## PROBLEM:
All of the data should be output character for character, except the pictures.

## GIVEN DATA:
________________________________________
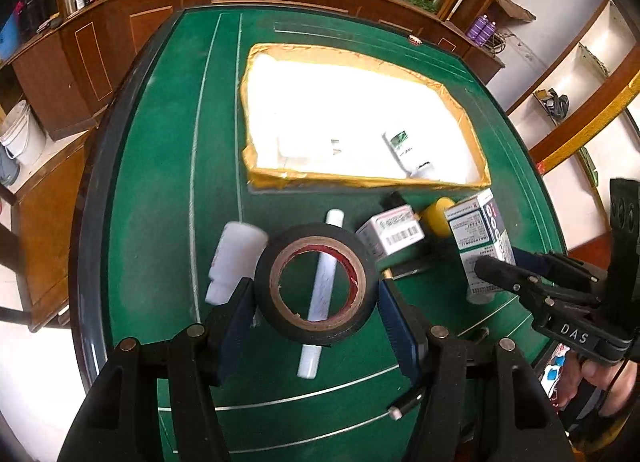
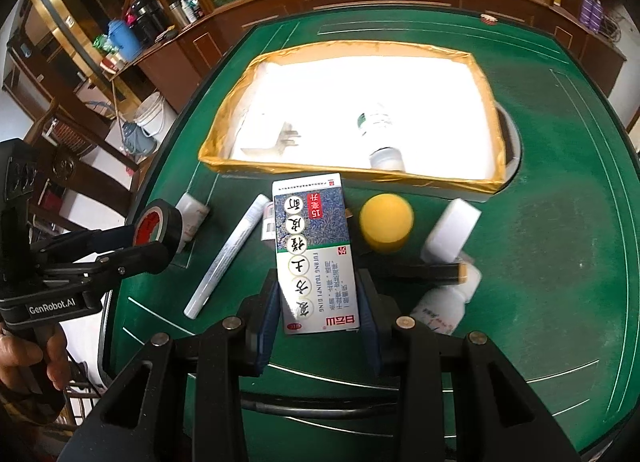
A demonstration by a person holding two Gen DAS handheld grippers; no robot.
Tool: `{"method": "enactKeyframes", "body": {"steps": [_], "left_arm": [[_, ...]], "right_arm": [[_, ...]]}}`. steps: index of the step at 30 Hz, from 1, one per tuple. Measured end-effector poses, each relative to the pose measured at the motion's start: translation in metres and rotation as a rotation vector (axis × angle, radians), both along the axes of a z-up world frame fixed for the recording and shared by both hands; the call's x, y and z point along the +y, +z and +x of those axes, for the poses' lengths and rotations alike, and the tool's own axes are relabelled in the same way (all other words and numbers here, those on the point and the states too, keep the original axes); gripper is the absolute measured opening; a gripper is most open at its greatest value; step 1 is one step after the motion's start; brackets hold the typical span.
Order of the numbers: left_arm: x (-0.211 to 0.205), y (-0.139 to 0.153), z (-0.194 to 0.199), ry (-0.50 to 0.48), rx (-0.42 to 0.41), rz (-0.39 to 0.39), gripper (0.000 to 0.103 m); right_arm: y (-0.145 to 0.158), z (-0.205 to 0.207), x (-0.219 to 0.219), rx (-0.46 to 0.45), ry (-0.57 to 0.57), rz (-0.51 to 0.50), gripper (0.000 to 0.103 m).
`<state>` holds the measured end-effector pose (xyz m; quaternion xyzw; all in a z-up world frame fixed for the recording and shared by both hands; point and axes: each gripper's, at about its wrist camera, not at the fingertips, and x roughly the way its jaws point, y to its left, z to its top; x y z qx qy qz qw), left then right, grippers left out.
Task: Organize rigid objects
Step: 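Carry the medicine box toward the tray while the left carries the tape roll, then lower the medicine box into the tray and open the right gripper while the left releases the tape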
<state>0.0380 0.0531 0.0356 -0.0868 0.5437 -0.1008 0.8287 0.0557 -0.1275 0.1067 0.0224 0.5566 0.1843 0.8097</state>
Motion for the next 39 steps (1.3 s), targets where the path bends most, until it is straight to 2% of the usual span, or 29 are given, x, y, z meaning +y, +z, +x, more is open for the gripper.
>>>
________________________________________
## YOUR RESPONSE:
A demonstration by a person holding two Gen DAS handheld grippers; no robot.
Tool: `{"method": "enactKeyframes", "body": {"steps": [_], "left_arm": [[_, ...]], "right_arm": [[_, ...]]}}`. steps: index of the step at 30 Hz, from 1, one per tuple. Measured end-effector poses, each relative to the pose measured at the motion's start: translation in metres and rotation as a rotation vector (axis × angle, radians), both along the axes of a z-up world frame fixed for the recording and shared by both hands; the call's x, y and z point along the +y, +z and +x of those axes, for the poses' lengths and rotations alike, and the tool's own axes are relabelled in the same way (all other words and numbers here, those on the point and the states too, keep the original axes); gripper is the absolute measured opening; a gripper is most open at its greatest value; step 1 is one step after the motion's start; brackets hold the typical span.
Order of the numbers: left_arm: x (-0.211 to 0.205), y (-0.139 to 0.153), z (-0.194 to 0.199), ry (-0.50 to 0.48), rx (-0.42 to 0.41), rz (-0.39 to 0.39), gripper (0.000 to 0.103 m); right_arm: y (-0.145 to 0.158), z (-0.205 to 0.207), x (-0.219 to 0.219), rx (-0.46 to 0.45), ry (-0.57 to 0.57), rz (-0.51 to 0.50), gripper (0.000 to 0.103 m).
`<state>` holds the measured end-effector pose (xyz m; quaternion xyzw; all in a z-up world frame fixed for the recording and shared by both hands; point and axes: each gripper's, at about its wrist camera, not at the fingertips, and x roughly the way its jaws point, y to its left, z to its top; x y z qx qy qz qw), left then right, grippers left out.
Task: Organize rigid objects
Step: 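Carry the medicine box toward the tray while the left carries the tape roll, then lower the medicine box into the tray and open the right gripper while the left releases the tape
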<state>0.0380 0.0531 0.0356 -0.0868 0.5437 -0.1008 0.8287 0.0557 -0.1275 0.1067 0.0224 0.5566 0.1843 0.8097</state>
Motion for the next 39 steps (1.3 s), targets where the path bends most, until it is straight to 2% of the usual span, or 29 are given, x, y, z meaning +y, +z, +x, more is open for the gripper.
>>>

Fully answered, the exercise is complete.